It contains the following details:
To make a soldering station based on Arduino, you will need the following parts: toroidal transformer, triac, diode rectifier, Arduino Pro Mini, MAX6675 chip, capacitor, resistors, 51K potentiometer, compressor.
The contact method of heating the soldering tip is becoming a thing of the past. It is used in classic circuits of universal soldering stations, but is imperfect. This can be noticed by low efficiency, high power consumption, local overheating of the tip at the contact area and other inconsistencies
An induction soldering station eliminates such disadvantages. When high-frequency voltage enters the induction coil, a conventional alternating magnetic field is formed. Since the outer layer of the tip is made of natural ferromagnetic material, during operation the process of magnetization reversal of the element begins, which is accompanied by eddy currents. This leads to a noticeable release of heat energy.
The advantages of the simple induction soldering method are as follows:
Stations equipped with a temperature sensor are significantly cheaper than conventional ones, which makes them accessible to both professionals and amateurs. The accuracy, practicality and reliability of this equipment directly depend on the digital control unit.
The main advantage of a homemade soldering station is its lower cost than that purchased on the market. In addition, by making a soldering iron and a tip for it, you can make them exactly as you need. After all, only you know which devices you have to repair most often, and which tips will come in handy more often.
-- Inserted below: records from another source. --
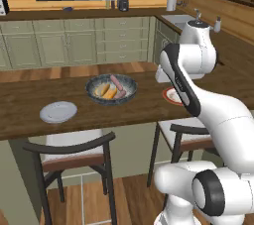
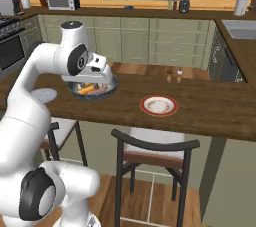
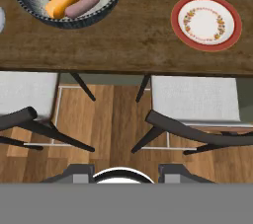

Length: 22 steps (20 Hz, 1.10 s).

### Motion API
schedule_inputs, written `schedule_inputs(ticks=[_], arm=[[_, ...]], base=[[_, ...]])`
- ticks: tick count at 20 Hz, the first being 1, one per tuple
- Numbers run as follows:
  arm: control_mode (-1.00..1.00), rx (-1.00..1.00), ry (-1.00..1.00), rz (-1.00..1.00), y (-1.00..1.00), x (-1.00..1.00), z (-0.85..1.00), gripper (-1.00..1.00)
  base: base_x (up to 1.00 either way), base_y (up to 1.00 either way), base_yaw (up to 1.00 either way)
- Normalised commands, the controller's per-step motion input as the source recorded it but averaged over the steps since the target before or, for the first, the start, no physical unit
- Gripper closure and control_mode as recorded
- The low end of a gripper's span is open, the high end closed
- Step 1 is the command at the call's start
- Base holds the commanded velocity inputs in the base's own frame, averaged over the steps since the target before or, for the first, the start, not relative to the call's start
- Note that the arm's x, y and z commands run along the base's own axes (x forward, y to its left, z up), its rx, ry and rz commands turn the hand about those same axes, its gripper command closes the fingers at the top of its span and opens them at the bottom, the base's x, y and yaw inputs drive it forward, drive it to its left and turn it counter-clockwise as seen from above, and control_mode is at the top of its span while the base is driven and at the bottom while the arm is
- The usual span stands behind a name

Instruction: Place one bun and one sausage from the bowl on each plate.

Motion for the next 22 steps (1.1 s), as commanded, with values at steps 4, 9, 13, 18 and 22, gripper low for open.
schedule_inputs(ticks=[4, 9, 13, 18, 22], arm=[[1.0, 0.0, 0.0, 0.0, 0.03, 0.0, 0.0, -1.0], [1.0, 0.0, 0.0, 0.0, 0.0, 0.0, 0.0, -1.0], [1.0, 0.0, 0.0, 0.0, 0.0, 0.0, 0.0, -1.0], [1.0, 0.0, 0.0, 0.0, 0.0, 0.0, 0.0, -1.0], [1.0, 0.0, 0.0, 0.0, 0.0, 0.0, 0.0, -1.0]], base=[[0.01, 0.39, -0.08], [0.17, 0.78, -0.04], [0.4, 0.21, 0.04], [0.93, -0.03, 0.09], [1.0, -0.02, 0.09]])
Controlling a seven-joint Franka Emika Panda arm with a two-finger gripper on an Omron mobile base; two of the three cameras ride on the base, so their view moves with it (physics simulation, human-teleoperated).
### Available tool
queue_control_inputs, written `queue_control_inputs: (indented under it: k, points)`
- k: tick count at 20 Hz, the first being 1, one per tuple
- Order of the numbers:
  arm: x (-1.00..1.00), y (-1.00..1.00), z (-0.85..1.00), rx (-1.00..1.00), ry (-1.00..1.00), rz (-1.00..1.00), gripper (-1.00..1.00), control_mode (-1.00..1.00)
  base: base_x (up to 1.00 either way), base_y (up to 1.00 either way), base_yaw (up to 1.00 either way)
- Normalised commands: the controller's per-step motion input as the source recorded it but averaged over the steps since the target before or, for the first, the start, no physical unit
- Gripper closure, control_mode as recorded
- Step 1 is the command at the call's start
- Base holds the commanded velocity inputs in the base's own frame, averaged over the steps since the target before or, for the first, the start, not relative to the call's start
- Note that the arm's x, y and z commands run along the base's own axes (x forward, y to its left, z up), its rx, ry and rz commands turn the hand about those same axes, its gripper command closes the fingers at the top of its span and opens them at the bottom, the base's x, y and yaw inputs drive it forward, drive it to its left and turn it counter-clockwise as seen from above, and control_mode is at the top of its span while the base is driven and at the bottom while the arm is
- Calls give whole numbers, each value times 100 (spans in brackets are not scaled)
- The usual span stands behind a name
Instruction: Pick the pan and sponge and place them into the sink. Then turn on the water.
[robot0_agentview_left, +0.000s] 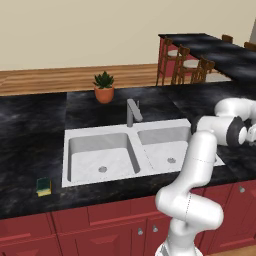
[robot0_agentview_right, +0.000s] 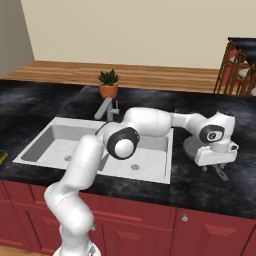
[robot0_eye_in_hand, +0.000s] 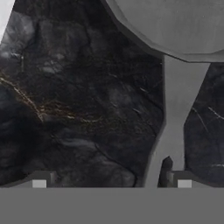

To make a soldering iron tip you will need the following tools and materials:
The first thing you need to do is make sure that any bent areas on the tube are straightened out and any unevenness is removed. Cut the tube into pieces, adjusting the length with a hacksaw or pipe cutter. When performing these manipulations, protect your hands with special gloves.
To make it convenient to work, cut a piece of wire 16-25 cm long. Then we proceed to making the casing. To do this, take pieces of tube 25x8 mm and make marks every 25 mm.
For casings, experts recommend using scraps of tubes 2.5 cm long and 8 mm in diameter (5/16 inches). Carefully measure the pieces of the required length, make marks on each section after 2.5 cm (with a nail or a sharp hacksaw blade. Using a hacksaw, we saw off the tubes along the mark. This must be done carefully, so that the work is done flawlessly.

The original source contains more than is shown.